Immediately following Dr. Jacobs’ death, tributes came pouring in from around the world, a testament to his global reach in the oncology community. From Canada, longtime colleague Joseph M. Connors, MD, of BC Cancer Agency Centre for Lymphoid Cancer, remembered Dr. Jacobs with the following reflections: “Dr. Peter Jacobs was an inspiration to all of us who endeavor to help lymphoma patients even in the most challenging circumstances. With a career spanning the entire history of hematology and medical oncology in South Africa from the 1960s until now, he worked tirelessly to bring the best of modern health care to those with hematologic malignancies. My every encounter with Peter was an inspiration. All of us should aspire to emulate his compassion for patients and his commitment to education and learning. We have lost an irreplaceable colleague.”

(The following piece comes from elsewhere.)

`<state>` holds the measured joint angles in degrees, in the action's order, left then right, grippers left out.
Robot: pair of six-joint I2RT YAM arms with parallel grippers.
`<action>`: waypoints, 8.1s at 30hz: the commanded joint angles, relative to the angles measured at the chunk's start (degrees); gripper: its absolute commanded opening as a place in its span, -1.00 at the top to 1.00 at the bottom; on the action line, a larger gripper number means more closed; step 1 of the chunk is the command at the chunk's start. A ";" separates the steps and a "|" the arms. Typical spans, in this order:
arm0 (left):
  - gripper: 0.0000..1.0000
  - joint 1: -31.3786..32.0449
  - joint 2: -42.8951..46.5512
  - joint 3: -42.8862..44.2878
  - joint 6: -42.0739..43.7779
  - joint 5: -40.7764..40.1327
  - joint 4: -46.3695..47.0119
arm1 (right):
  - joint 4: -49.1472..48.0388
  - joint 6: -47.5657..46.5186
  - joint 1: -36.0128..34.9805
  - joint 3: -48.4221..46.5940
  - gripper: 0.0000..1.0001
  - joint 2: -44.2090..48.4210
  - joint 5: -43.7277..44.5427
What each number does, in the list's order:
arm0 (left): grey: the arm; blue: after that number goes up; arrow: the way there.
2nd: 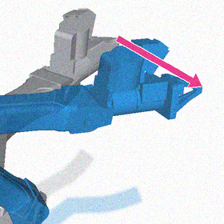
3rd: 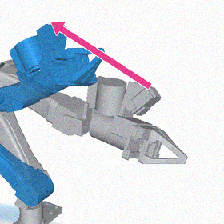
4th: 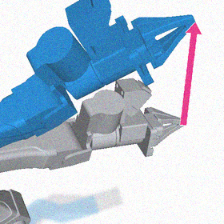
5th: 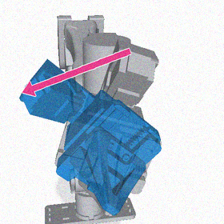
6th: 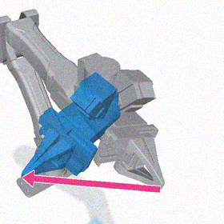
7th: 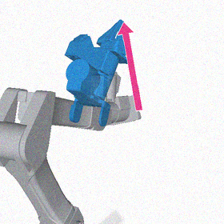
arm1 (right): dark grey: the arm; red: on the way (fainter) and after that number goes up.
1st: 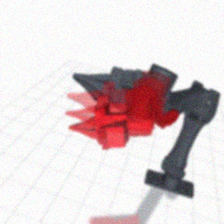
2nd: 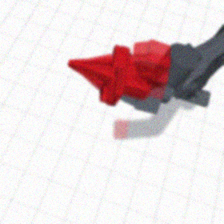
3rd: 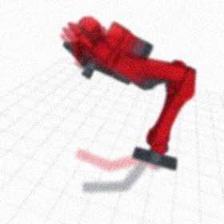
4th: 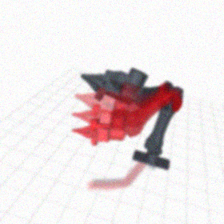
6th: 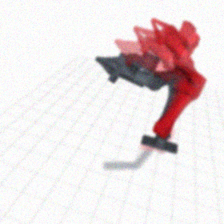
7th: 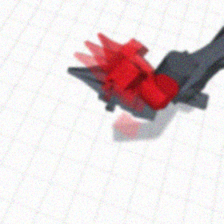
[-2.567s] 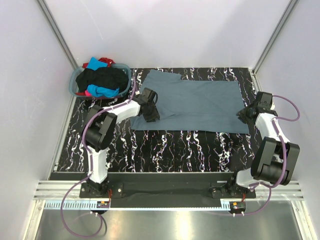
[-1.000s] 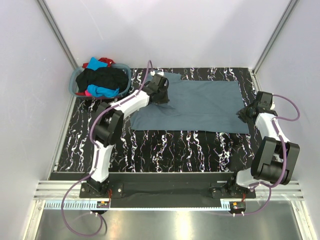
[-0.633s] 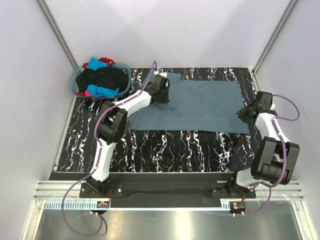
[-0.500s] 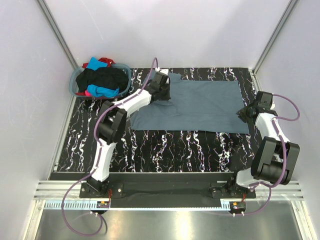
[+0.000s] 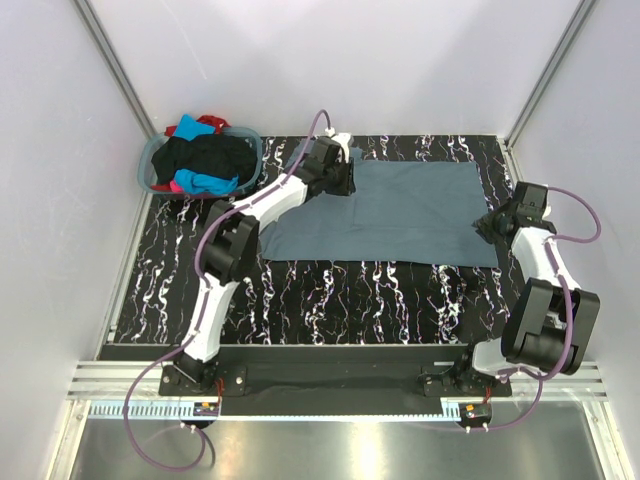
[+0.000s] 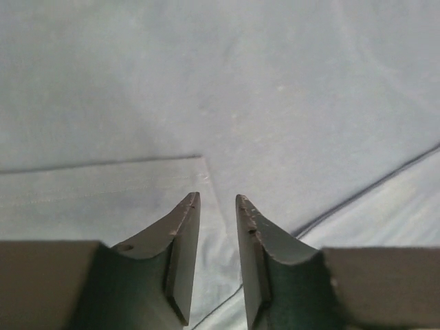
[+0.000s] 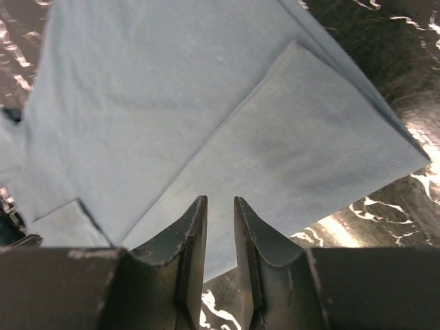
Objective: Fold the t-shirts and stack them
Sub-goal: Fold the tshirt
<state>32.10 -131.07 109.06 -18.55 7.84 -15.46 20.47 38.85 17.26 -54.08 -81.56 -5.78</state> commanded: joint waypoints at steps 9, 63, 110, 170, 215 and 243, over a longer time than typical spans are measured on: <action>0.25 -3.17 24.27 -21.82 -6.40 -3.35 -3.17 | 0.45 2.99 -2.67 -1.72 0.42 -3.23 -7.57; 1.00 0.51 40.29 -45.25 -15.91 -13.83 -10.73 | 9.42 -0.79 2.54 -1.28 1.00 -2.80 -8.82; -0.18 -14.52 9.44 6.68 -4.92 -4.57 -18.73 | 3.00 -2.11 9.90 -30.89 0.25 -25.28 -17.42; 1.00 -19.44 -13.88 13.03 -21.19 21.96 18.10 | 13.37 8.35 2.96 -72.92 0.28 -67.77 -7.32; 1.00 -19.53 -10.18 13.20 -20.48 26.09 16.87 | 8.97 -13.10 1.38 -78.28 0.26 -69.61 -10.48; 1.00 -20.14 10.56 -6.30 -8.35 17.92 10.45 | 0.14 -12.76 1.73 -68.90 1.00 -60.76 1.12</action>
<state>12.62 -126.69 104.66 -29.50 28.45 -7.77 25.85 26.33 18.41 -127.98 -148.20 -7.99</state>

From Germany, colleague Volker Dielh, MD, PhD, Founder and Honorary Chairman of the German Hodgkin Study Group, said, “Peter Jacobs was one of the most passionate, engaged, and knowledge-hungry doctors I have known. There were no meetings for malignant lymphomas in which Peter was not sitting in the first row from early in the morning until the last talk in the evening, listening intensively and taking notes for his practice, in order to give the best treatment possible for the many lymphoma and leukemia patients for whom he lived and fought. Nearly every month, I got an e-mail from Peter, asking for help with a very special and difficult patient with a completely unusual leukemia or an absurd lymphoma, or he asked for advice on the third- or fourth-line therapy of a patient who had become a dear friend.”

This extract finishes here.